- One of the great sci-fi films of the 1950's, Invasion of the Body Snatchers influenced works as diverse as Alien and Gremlins, not to mention seemingly every episode of The Twilight Zone. In fact, the film is so much a part of the cultural lexicon that I was surprised I hadn't seen it earlier. The bigger surprise, however, is that is both better and more absurdly exaggerated than I ever would have guessed.
- The story is familiar to everyone: pod people replace the humans in a small California town. Why? We don't know. Where do they come from? We don't know. All Dr. Miles Bennell (Kevin McCarthy) knows is that he has patients lining up to see him one day and then mysteriously canceling their appointments the next.

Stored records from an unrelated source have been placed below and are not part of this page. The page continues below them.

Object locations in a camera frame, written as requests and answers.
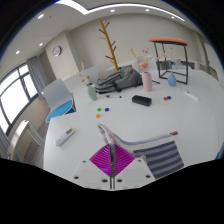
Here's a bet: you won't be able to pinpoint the round wall clock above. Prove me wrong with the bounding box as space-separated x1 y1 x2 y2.
51 45 63 57

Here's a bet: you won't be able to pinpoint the black marker pen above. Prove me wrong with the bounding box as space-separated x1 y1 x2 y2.
105 94 123 100

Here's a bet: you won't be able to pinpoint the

One of the patients, a young boy (Bobby Clark), thinks his parents aren't really his parents. Miles' old flame Becky (Dana Wynter) has a cousin (Virginia Christine) who experiences a similar sensation. Mass hysteria? Hardly.
- One of the film's more interesting conceits is that it shows the audience precisely what's going on and then makes us question what we've seen. When Miles' friends (King Donovan and Carolyn Jones) find a formless body on their pool table, it must be aliens, right? After that body and another both disappear, you'll start second-guessing yourself. The film's impressively grotesque revelation in a greenhouse later clears up any lingering doubts, but the film never plays things as straight as the average sci-fi/horror flick.

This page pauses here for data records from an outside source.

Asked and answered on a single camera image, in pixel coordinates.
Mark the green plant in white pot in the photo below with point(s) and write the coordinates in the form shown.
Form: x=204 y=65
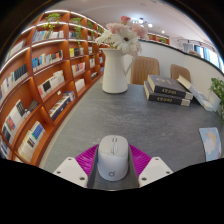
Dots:
x=218 y=88

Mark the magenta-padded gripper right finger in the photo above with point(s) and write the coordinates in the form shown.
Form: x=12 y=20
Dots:
x=155 y=170

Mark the orange shelf unit with plants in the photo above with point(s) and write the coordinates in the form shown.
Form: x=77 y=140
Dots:
x=158 y=37

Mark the pastel cloud print mouse pad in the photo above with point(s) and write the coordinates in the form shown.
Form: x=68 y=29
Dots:
x=210 y=143

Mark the white computer mouse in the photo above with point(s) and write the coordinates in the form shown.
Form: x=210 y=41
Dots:
x=112 y=160

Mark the tan upholstered chair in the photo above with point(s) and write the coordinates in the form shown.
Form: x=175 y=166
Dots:
x=145 y=69
x=180 y=71

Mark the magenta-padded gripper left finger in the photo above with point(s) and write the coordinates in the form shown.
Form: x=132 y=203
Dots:
x=70 y=170

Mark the globe bulb chandelier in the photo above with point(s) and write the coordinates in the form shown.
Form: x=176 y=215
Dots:
x=141 y=22

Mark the window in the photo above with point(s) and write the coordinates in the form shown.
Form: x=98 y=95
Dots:
x=210 y=56

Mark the long orange bookshelf unit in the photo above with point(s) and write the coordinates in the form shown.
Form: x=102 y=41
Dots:
x=43 y=80

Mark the white pitcher vase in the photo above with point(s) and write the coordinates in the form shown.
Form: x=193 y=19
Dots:
x=114 y=73

- Like probably everyone else, I knew in advance that Invasion of the Body Snatchers was partly an anti-communist allegory, but that hardly spoiled the fun. When Dr. Bennell starts yelling directly at the camera about how they're taking over, how they don't have any emotions, and how they're all the same, you'll enjoy getting the message. Fortunately, the film is also plenty interesting without any of the paranoid subtext. Director Don Siegel never has trouble holding any audience's attention and is especially good at providing casual glimpses, usually through windows or from the upper floors of buildings, of the daily lives of pod people. Sensational, yes, but enjoyable, too.
- The real horror: Sam Peckinpah as a meter reader.